Samsung announced today that it has begun volume production of its 8Gb LPDDR4 memory chips, with expected commercial shipments in 2015. The announcement is noteworthy for a number of reasons. First, one of the most important characteristics of a modern mobile device is its battery life, and moving to a new memory standard should significantly reduce the memory subsystem's power consumption.

Second, however, there's the clock speed. Samsung is claiming that its LPDDR4 will hit 3.2GHz, and while bus widths on mobile parts are significantly smaller than the 64-bit channels that desktops use, the higher clock speed per chip will help close that gap.

LPDDR4 Features

In fact, multiple vendors have predicted that LPDDR4 clock speeds will actually outpace standard DDR4, with a higher amount of total bandwidth potentially delivered to tablets and smartphones than conventional PCs will see. Meanwhile, the power savings are expected to be substantial.


This graph shows two important facets of DDR4 vs. DDR3. The blue bar shows total bandwidth on the right -- LPDDR4-equipped devices should eventually hit 35GB/s, compared to 17GB/s for DDR3. Meanwhile, the total energy expended per bit of data read (in picojoules) drops sharply, from 4 pJ with LPDDR3 to less than 2 pJ for LPDDR4. That shift will pay dividends in mobile devices, though the actual improvement in any given family will depend on a number of additional factors. OEMs tend to set different memory clock speeds and bandwidth targets for different products -- an LPDDR4 device that emphasizes low power operation will still consume less power than the kinds of high-end devices shown above.

The other thing to keep in mind is that while LPDDR4 clock speeds will rise more swiftly than on the desktop, desktop memory channels are twice the width of their mobile counterparts. That will work to balance the equation to some extent. Combine it with the fact that desktop memory will target lower latencies and more aggressive performance optimizations, and there's no serious risk of a desktop or laptop DDR4 system being outperformed by a tablet or smartphone in an apples-to-apples real-world comparison, regardless of what synthetic tests may imply.
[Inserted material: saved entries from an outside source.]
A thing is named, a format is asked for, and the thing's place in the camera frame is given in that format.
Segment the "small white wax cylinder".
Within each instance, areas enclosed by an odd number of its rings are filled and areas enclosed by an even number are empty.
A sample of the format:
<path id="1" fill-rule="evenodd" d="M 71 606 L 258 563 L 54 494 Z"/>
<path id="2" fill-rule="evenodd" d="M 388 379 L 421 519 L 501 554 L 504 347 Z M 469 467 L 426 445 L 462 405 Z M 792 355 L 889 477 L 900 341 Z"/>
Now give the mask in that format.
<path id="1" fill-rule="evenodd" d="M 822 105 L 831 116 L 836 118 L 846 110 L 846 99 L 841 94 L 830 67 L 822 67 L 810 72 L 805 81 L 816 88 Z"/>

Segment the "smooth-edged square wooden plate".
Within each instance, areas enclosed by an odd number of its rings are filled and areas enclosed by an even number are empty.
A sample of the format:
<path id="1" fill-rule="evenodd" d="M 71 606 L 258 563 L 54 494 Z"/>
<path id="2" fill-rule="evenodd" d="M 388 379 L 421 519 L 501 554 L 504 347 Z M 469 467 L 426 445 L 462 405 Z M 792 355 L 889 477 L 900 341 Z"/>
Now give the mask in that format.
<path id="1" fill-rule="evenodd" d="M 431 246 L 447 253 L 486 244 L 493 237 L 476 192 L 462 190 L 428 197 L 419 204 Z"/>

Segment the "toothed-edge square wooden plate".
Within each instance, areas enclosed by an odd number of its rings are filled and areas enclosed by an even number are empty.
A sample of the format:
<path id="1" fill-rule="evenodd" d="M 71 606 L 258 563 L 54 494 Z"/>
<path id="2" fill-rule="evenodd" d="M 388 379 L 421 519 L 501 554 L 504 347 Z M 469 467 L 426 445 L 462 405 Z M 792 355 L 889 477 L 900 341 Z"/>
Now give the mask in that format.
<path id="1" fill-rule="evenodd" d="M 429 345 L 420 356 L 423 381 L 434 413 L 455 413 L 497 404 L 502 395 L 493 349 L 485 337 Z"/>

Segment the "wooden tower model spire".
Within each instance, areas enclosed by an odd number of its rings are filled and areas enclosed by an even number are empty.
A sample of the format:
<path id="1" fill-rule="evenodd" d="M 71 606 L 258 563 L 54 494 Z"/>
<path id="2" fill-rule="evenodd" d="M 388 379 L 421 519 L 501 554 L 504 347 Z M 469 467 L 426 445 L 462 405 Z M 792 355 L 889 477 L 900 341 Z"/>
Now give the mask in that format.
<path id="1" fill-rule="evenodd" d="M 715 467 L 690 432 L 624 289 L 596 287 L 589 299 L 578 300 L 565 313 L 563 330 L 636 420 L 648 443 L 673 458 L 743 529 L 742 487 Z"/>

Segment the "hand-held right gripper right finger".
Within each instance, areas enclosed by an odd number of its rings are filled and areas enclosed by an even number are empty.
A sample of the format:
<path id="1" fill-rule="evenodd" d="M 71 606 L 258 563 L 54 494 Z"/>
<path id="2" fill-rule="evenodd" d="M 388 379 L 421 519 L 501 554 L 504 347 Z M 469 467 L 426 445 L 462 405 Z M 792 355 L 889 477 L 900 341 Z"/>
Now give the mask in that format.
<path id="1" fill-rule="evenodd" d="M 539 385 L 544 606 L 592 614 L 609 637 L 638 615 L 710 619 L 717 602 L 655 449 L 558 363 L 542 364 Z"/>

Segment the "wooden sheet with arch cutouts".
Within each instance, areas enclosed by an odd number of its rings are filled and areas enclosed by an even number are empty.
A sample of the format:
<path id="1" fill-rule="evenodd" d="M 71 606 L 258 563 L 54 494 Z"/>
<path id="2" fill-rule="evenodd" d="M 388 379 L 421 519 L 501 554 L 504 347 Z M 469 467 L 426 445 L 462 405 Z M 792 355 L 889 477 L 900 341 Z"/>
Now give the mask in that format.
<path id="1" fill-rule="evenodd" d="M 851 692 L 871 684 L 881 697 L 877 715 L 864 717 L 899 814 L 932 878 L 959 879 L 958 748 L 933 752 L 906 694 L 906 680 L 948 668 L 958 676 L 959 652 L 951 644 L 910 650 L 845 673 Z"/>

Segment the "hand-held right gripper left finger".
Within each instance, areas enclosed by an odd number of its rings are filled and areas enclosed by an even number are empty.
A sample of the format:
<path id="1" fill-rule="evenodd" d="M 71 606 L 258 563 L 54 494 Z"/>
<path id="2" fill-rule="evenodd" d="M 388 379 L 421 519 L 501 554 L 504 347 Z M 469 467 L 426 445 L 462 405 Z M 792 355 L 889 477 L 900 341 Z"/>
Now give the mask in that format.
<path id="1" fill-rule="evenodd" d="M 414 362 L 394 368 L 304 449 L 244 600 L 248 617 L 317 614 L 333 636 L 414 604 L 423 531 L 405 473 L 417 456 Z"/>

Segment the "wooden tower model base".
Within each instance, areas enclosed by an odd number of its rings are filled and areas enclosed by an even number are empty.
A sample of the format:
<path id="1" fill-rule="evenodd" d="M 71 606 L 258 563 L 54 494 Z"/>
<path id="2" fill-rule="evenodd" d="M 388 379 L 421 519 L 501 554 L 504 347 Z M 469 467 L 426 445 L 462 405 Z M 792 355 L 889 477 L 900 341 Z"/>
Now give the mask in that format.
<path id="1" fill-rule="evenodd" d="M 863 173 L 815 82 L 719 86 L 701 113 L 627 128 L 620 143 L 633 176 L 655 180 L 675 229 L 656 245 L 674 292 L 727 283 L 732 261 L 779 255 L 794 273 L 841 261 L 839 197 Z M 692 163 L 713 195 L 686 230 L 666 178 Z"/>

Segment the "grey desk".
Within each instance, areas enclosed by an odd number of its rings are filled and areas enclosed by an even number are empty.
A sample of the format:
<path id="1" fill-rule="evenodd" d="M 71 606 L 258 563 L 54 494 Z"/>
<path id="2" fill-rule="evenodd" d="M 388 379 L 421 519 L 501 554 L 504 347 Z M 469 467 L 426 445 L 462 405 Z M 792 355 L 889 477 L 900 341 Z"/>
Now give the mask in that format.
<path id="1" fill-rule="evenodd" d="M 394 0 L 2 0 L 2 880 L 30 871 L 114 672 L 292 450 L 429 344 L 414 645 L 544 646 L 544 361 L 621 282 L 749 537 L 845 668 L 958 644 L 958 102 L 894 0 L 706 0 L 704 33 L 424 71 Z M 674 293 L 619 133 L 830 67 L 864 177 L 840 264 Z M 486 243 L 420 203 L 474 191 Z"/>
All of that said, however, we are seeing mobile bandwidth rise sharply, driven in no small part by the rise of high-resolution mobile displays. If you want to drive 4K content to a smartphone or play a title in that mode (even a simple one), you need more bandwidth than LPDDR3 can provide. We've already seen Apple's A7 and A8 SoCs adopt larger on-die caches for precisely the same reason that conventional CPUs use them -- larger caches remove pressure from the memory bus and improve overall utilization.

As of now, no manufacturers have announced plans to adopt LPDDR4 in specific products, but once Samsung is shipping in volume we'll undoubtedly see subsequent launches in short order. A debut in the inevitable Galaxy S6 wouldn't be at all surprising.